“Do as you like,” Ellery answered. “Is that what you came down here to talk about?”
“No,” said Dick, changing his manner. “I came to talk up an editorial campaign. You don’t know my chum, Olaf Ericson, do you? He’s the biggest man on the force, and he’s a corker. I’ve learned more from him about bad smells than I did in two years of chemistry at New Haven. He knows this town from the seventh sub-cellar up, and ‘him and me is great friends’. Seriously, Norris, I’ve begun to get hold of just the facts I wanted about ‘the combine’, and it’s information that is so very definite and to the point that I believe I can make it hot for them. I want the public to be kept informed on everything that is to their discredit. Now the Star is a fairly clean paper, as papers go. I want help.”
“You’ll have to go up higher for that, my boy. It’s not for a freshman like myself to direct the policy of the paper. It would be a pretty serious matter to run up against those fellows. Mr. Lewis, the old man, is out, but when he comes back we’ll go and have a talk with him.”
“Talk to him! I should think so!” Dick exclaimed, and he began to pace the room and pour out the floods of his information, in wrath of soul and glow of spirits at his resolve to clean things up.

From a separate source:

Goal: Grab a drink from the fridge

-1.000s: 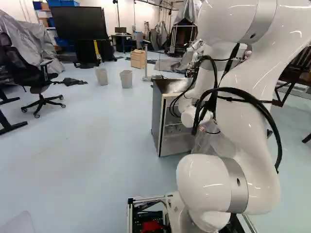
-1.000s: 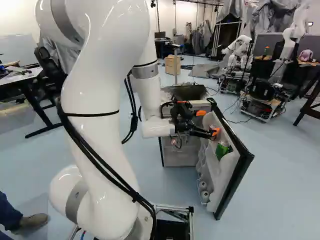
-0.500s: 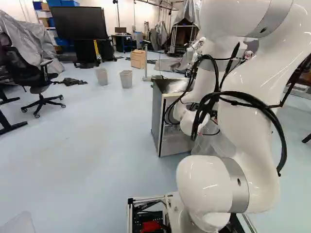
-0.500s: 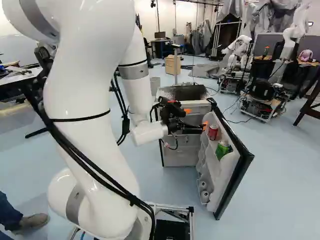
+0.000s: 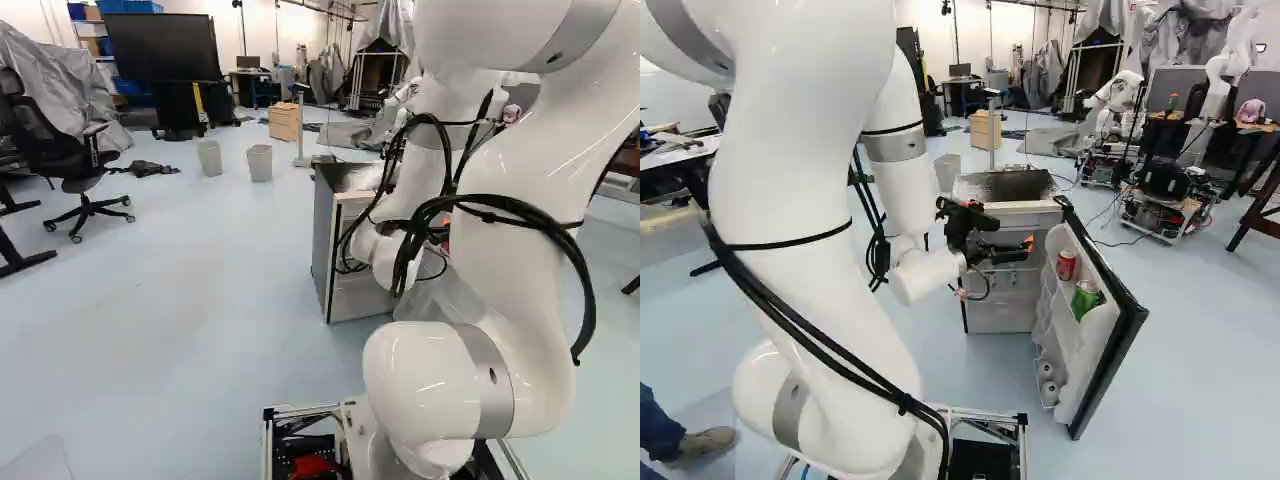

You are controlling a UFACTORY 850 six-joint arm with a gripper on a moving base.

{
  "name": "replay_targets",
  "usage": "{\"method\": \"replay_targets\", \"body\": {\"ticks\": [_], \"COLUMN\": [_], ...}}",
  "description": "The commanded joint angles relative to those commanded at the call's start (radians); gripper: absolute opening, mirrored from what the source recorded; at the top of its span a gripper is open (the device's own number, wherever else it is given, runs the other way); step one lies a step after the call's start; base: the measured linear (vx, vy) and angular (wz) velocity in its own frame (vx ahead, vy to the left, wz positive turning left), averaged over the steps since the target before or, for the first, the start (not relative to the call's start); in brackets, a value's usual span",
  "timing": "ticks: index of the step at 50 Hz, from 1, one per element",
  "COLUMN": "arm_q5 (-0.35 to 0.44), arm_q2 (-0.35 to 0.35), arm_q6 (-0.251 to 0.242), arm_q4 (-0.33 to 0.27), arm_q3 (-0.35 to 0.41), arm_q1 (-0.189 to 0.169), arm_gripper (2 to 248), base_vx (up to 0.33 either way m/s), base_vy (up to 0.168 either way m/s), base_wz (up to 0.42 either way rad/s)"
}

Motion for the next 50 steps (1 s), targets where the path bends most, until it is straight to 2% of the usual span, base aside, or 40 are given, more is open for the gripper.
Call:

Meanwhile in Miss Huntress’ office, farther down the hall, Lena was discussing with that determined person the possibility of supplying the public with more of the kind of literature for which women, in particular, are supposed to have a mad desire. Miss Huntress was an adept at filling her page with personalities by which those who know nobody may have almost as great a knowledge of the great as those who have achieved the proud distinction of being “in it”. Lena had written a highly successful series of articles on “St. Etienne as seen from the shop windows,” and she longed for new and similar fields to conquer.
“I’ve been wondering,” said Miss Huntress, “if you couldn’t get up some catchy little things on private libraries and picture galleries. If you can raise some photographs to go with them, you might make quite a hit. That’s the kind of thing that takes. You see it makes people able to talk about the inside of rich folk’s houses.”
“I suppose you would want me to begin with Mr. Early,” said Lena, hardly knowing what reply to make.
“Never mind Mr. Early. Everybody knows just what he’s got and how his place looks. You might include him later, but I should start with people who are more exclusive and yet whose names everybody knows. Now there’s Mr. Windsor and Mrs. Percival. By the way, Mr. Norris is awfully intimate at the Percivals’. Perhaps he’d help you to an introduction. If Mrs. Percival would let you write up her library, you may be sure there’d be a lot of others who would follow her example. You might try it, anyway. Go and see her. Tell her what a hard time you are having to earn your own living. Your looks will carry you a long way.”
“I think young Mr. Percival is in Mr. Norris’ office now. Some one came in while I was there and I think he called him Percival,” said Lena faintly.
“Say! is that so?” exclaimed Miss Huntress. “Now’s your chance! Go in and ask while he’s there. He’ll find it hard to refuse to your face.”